What needs to be done
Repeat the lines of the data exactly and exclude any picture among them.

[[ Raw data open ]]

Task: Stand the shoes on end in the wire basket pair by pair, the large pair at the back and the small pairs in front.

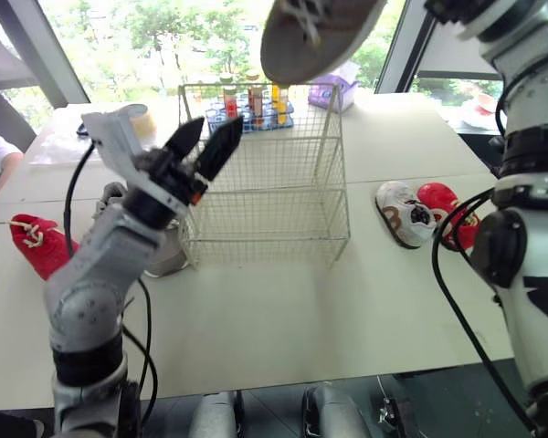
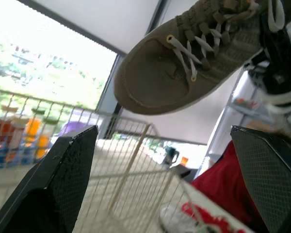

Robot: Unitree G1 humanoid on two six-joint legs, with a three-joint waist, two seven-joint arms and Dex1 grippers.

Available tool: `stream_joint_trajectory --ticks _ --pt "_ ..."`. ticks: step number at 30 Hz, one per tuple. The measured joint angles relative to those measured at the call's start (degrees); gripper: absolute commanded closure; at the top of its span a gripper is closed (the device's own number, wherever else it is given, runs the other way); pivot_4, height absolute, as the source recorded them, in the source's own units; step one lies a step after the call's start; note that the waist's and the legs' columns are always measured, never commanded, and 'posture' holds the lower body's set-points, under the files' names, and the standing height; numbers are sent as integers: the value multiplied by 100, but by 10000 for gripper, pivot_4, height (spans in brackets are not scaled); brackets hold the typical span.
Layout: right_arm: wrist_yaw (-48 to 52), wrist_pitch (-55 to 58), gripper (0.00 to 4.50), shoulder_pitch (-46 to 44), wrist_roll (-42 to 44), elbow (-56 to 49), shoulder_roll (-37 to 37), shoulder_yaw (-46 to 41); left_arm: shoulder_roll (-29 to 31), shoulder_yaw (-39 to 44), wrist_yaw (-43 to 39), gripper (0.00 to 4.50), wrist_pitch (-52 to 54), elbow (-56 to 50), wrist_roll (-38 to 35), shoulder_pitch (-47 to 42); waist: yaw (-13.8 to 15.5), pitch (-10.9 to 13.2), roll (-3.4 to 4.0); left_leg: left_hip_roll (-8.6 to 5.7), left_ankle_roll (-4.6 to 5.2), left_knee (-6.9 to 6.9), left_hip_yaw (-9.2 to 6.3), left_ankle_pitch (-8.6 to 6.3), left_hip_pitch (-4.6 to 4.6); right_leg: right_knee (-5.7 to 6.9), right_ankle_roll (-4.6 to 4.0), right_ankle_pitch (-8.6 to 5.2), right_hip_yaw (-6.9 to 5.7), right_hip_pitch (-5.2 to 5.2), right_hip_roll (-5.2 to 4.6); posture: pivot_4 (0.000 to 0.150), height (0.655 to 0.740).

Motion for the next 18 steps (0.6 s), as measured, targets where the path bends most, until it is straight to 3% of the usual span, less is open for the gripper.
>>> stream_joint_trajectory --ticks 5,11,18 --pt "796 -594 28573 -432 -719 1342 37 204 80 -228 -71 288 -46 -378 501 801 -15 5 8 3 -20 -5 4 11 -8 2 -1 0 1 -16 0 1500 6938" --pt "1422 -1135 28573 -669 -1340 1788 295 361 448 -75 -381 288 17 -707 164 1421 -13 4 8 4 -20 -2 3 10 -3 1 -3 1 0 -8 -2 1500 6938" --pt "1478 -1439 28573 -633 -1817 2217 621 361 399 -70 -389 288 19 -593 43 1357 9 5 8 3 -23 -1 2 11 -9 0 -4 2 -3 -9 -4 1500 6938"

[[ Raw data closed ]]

Output of the exercise
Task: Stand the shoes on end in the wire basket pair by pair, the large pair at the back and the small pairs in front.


Robot: Unitree G1 humanoid on two six-joint legs, with a three-joint waist, two seven-joint arms and Dex1 grippers.

Available tool: `stream_joint_trajectory --ticks _ --pt "_ ..."`. ticks: step number at 30 Hz, one per tuple. The measured joint angles relative to those measured at the call's start (degrees); gripper: absolute commanded closure; at the top of its span a gripper is closed (the device's own number, wherever else it is given, runs the other way); pivot_4, height absolute, as the source recorded them, in the source's own units; step one lies a step after the call's start; note that the waist's and the legs' columns are always measured, never commanded, and 'posture' holds the lower body's set-points, under the files' names, and the standing height; numbers are sent as integers: the value multiplied by 100, but by 10000 for gripper, pivot_4, height (spans in brackets are not scaled); brackets hold the typical span.
Layout: right_arm: wrist_yaw (-48 to 52), wrist_pitch (-55 to 58), gripper (0.00 to 4.50), shoulder_pitch (-46 to 44), wrist_roll (-42 to 44), elbow (-56 to 49), shoulder_roll (-37 to 37), shoulder_yaw (-46 to 41); left_arm: shoulder_roll (-29 to 31), shoulder_yaw (-39 to 44), wrist_yaw (-43 to 39), gripper (0.00 to 4.50), wrist_pitch (-52 to 54), elbow (-56 to 50), wrist_roll (-38 to 35), shoulder_pitch (-47 to 42); waist: yaw (-13.8 to 15.5), pitch (-10.9 to 13.2), roll (-3.4 to 4.0); left_leg: left_hip_roll (-8.6 to 5.7), left_ankle_roll (-4.6 to 5.2), left_knee (-6.9 to 6.9), left_hip_yaw (-9.2 to 6.3), left_ankle_pitch (-8.6 to 6.3), left_hip_pitch (-4.6 to 4.6); right_leg: right_knee (-5.7 to 6.9), right_ankle_roll (-4.6 to 4.0), right_ankle_pitch (-8.6 to 5.2), right_hip_yaw (-6.9 to 5.7), right_hip_pitch (-5.2 to 5.2), right_hip_roll (-5.2 to 4.6); posture: pivot_4 (0.000 to 0.150), height (0.655 to 0.740).

Motion for the next 18 steps (0.6 s), as measured, targets where the path bends most, until it is straight to 3% of the usual span, less is open for the gripper.
>>> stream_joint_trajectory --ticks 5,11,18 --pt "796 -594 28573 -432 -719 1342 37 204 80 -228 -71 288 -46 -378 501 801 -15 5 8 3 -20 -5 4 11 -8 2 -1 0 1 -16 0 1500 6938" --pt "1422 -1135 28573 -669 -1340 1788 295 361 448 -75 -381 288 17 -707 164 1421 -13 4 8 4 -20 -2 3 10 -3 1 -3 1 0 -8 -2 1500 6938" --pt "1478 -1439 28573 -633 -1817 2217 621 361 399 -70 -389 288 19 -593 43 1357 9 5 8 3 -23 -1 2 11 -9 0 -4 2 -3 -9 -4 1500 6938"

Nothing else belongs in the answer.